No decorrer desses anos até a década de 1990, foram construídas algumas casas e bens sociais não governamentais como uma igreja (Presbiteriana Independente do Brasil) um grupo escolar e uma casa de fazer farinha. Cipó foi crescendo e ficou conhecida pelo Ceará, Brasil e por outros países. Isso por ser o espaço onde têm ocorrido mudanças de vida de centenas de Jovens que estariam submetidos ao fracasso escolar e profissional, porém através da relevância vinculada aos impactos e repercussão do PRECE, o seu destino passou a ser outro. Hoje, a comunidade de Cipó se destaca no cenário educacional de Pentecoste por ser a comunidade onde nasceu o PRECE. Na História recente de Cipó, o papel social das famílias, principalmente das mulheres, no apoio aos estudantes do PRECE e suas iniciativas foi primordial para que eles tivessem sucessos em seus estudos, provas e exames seletivos.

Hoje, em Cipó residem em torno de 20 famílias. Essas famílias foram se estabelecendo em um período de mais ou menos três décadas para cá, pois no início, a comunidade foi constituída por outras famílias que acabaram migrando por causa da seca. A principal atividade econômica dessas famílias é a plantação em tempos de chuva e a criação de ovinocaprinocultura, e, alguns deles cuidam de gado. Em sua maioria, as mulheres e os homens das famílias de Cipó são semianalfabetos dos conhecimentos históricos e científicos de seu país, estado e município, mas dono de um vasto conhecimento do seu microespaço de vivência e de suas atividades de trabalhador rural, criador de animais, e pescador, dentre outras funções que a vida rural exige.

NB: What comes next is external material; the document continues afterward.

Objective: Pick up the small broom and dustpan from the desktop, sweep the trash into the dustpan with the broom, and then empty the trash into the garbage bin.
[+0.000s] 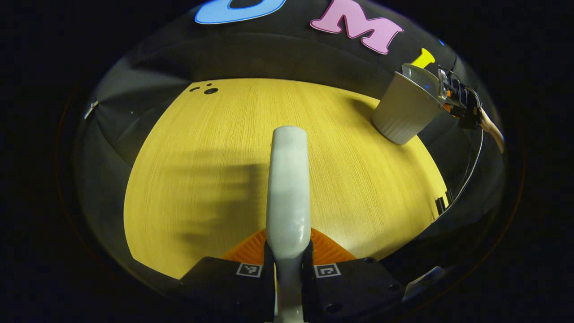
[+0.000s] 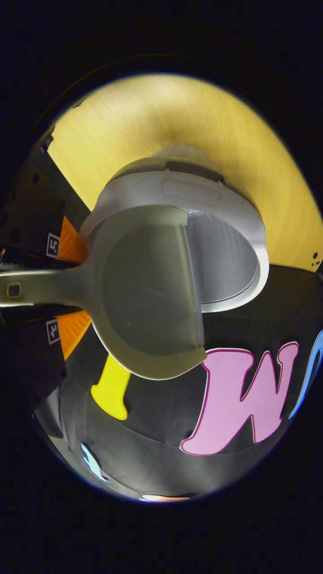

Poucos têm comércio (bodega, bar) ou carro para transporte de pessoas. Percebo como características dessa mulher e homem, a pacatez, a religiosidade, a resignação e pouca consciência crítica da sua realidade. Acreditam que o seu futuro está nos filhos. A mulher, em alguns aspectos, é mais escolarizada, por isso acompanha os filhos na escola e exerce o papel de cuidar da casa e

dos filhos. Somente algumas são professoras ou merendeiras na escola pública. Outras cuidam da família, da casa e ainda ajudam o marido na agricultura e criação de animais.

Os filhos homens estudam parte do tempo, em outra, ajudam o pai no roçado e no cuidado com os animais. Outros, só estudam e se divertem nos campos de futebol ou no celular, na internet rural. As moças estudam e ajudam as mães em casa, ou se divertem como os meninos em redes sociais e na torcida nos campos de futebol. Os filhos e filhas estudam no ensino básico nas escolas públicas de três comunidades vizinhas a Cipó, a Escola Sebastiana Rodrigues de Sousa em Capivara, a escola Nossa Senhora da Conceição em Irapuá e a escola Manoel Félix Gomes em Mulungu.

Alguns desses estudantes continuam o Ensino Médio em núcleos existentes nessas escolas, certificadas pelas escolas da sede de Pentecoste. Outros, com mais condições para deslocamento, preferem enfrentar as distancias e vão diariamente 17 quilômetros para as outras escolas de ensino médio da cidade. E ainda há aqueles que são selecionados pela a escola de educação profissional Alan Pinho Tabosa também no centro de Pentecoste que hoje utiliza a metodologia do PRECE, a Aprendizagem Cooperativa.

Como cidadã de Pentecoste e conhecedora de parte das realidades dessas comunidades rurais e urbanas, considero importante a história de cada comunidade e que dessa forma, cada moradora e morador podem perceber o valor que há em suas histórias de vida para a construção da sua identidade e da memória coletiva de suas comunidades.

A partir dessa ideia e inspirada na história do PRECE foi que criamos o Projeto Memorial do PRECE no qual tenho dedicado um pouco do meu tempo e que tem sido fundamental para valorizar, organizar e divulgar histórias de protagonismo estudantil cooperativo e solidário de estudantes e professores agentes da experiência. Com essa iniciativa, vejo que teremos mais condições para preservar a memória e a cultura da comunidade e da região onde temos construído tantas práticas educativas e transformadoras da nossa realidade.